3. Step 3 - Identify your Criteria

This is where you put to use the time you invested in Step 1. Don't trivialize the work students do by breaking it into too many parts - three to four criteria is best. Choose criteria that align with your outcomes and the goals you identified in Step 1. Look for those pesky redundancies and invalid weightings. For example, unless the essay task is being given to graphic design students, "formatting" should not be equally weighted with "clearly supported argument." At this point you are using your expertise and professionalism to make judgments about what is most important, so it's a good idea to share your thinking with colleagues. 

To help guide the selection of your criteria, go back to your outcomes to see what is specifically being assessed with this task. For example, if your outcome is: "Learners can reliably demonstrate how to use de-escalation techniques to neutralize conflicts", you might give them a set of scenarios to analyze and create if-then statements. This could serve as the first of a few increasingly more complex and targeted assessments of the outcome.
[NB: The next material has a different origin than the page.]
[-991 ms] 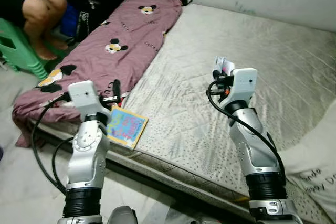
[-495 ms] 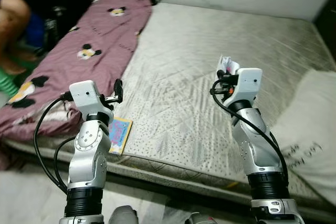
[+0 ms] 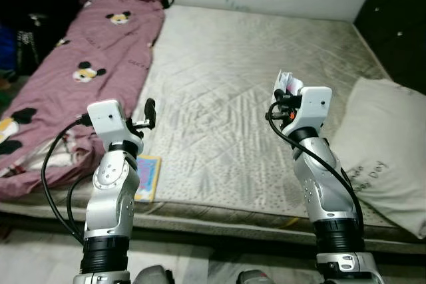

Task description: Clean up the room

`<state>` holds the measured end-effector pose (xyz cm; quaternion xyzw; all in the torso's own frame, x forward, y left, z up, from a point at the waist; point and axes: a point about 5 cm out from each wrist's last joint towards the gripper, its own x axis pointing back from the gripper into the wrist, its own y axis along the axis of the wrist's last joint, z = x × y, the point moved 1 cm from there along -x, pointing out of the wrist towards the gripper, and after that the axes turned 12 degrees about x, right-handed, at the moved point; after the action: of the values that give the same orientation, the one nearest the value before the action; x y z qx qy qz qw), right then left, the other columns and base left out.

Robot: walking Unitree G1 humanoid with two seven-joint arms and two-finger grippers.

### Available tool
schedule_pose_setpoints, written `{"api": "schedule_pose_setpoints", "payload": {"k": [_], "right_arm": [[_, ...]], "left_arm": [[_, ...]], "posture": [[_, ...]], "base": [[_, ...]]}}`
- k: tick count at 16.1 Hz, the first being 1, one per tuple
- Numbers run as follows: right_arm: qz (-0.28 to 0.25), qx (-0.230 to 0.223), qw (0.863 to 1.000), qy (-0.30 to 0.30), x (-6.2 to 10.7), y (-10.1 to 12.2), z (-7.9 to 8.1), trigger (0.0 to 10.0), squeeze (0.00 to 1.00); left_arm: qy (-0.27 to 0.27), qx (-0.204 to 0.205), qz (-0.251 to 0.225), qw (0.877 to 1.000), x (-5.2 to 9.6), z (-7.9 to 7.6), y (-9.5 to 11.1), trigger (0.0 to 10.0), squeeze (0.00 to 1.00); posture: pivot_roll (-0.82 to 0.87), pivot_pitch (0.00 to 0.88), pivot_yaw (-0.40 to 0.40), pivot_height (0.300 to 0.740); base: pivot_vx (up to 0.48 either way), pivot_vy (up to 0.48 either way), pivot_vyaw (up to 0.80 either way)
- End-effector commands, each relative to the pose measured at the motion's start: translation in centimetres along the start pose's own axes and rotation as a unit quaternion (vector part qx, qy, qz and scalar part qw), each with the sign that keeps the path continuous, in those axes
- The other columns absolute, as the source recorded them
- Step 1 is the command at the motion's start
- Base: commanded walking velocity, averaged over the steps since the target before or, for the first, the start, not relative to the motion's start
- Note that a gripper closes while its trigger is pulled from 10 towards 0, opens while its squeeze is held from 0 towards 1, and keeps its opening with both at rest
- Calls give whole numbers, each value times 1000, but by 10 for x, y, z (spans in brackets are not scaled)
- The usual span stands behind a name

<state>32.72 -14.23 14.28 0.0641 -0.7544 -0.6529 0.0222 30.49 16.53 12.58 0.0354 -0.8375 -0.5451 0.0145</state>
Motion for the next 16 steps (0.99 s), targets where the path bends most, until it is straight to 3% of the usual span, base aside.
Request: {"api": "schedule_pose_setpoints", "payload": {"k": [1,6,16], "right_arm": [[-9,-1,1000,4,-1,5,1,10000,0],[-1,-1,1000,5,-1,3,1,10000,0],[1,5,1000,19,-1,0,4,10000,0]], "left_arm": [[0,-1,3,1000,0,1,1,10000,0],[-2,-3,3,1000,0,0,0,10000,0],[0,-4,5,1000,0,0,-1,10000,0]], "posture": [[-90,0,-10,740],[-90,0,-10,740],[-90,0,-13,740]], "base": [[0,277,0],[0,460,-769],[0,470,0]]}}
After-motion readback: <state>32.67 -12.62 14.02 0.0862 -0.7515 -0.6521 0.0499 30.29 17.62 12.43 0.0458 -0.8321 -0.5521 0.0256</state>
After completing the interrogation in step 1, you might choose the following three criteria:

  • Analysis indicates understanding of situation
  • Phrasing of verbal interventions likely to de-escalate
  • A range of possible reactions are given

Often criteria are titled with a noun, such as "Analysis", but it's helpful, at this planning stage, to write them as a statement of expected performance, like the examples above. This will give you a head start when it comes to writing the descriptors. It would also help if you can list some actual things you are looking for to decide if they have met those criteria. For example, for the second criterion (phrasing of verbal interventions), you might list some examples. And for the third criterion, starting thinking about how many examples would constitute an acceptable "range". In this way, you are well on your way to "showing" what quality is rather than just telling. 

Write down three to four demonstrable, high-value criteria on your page and list some examples that might show what you mean. Don't put them into a table just yet.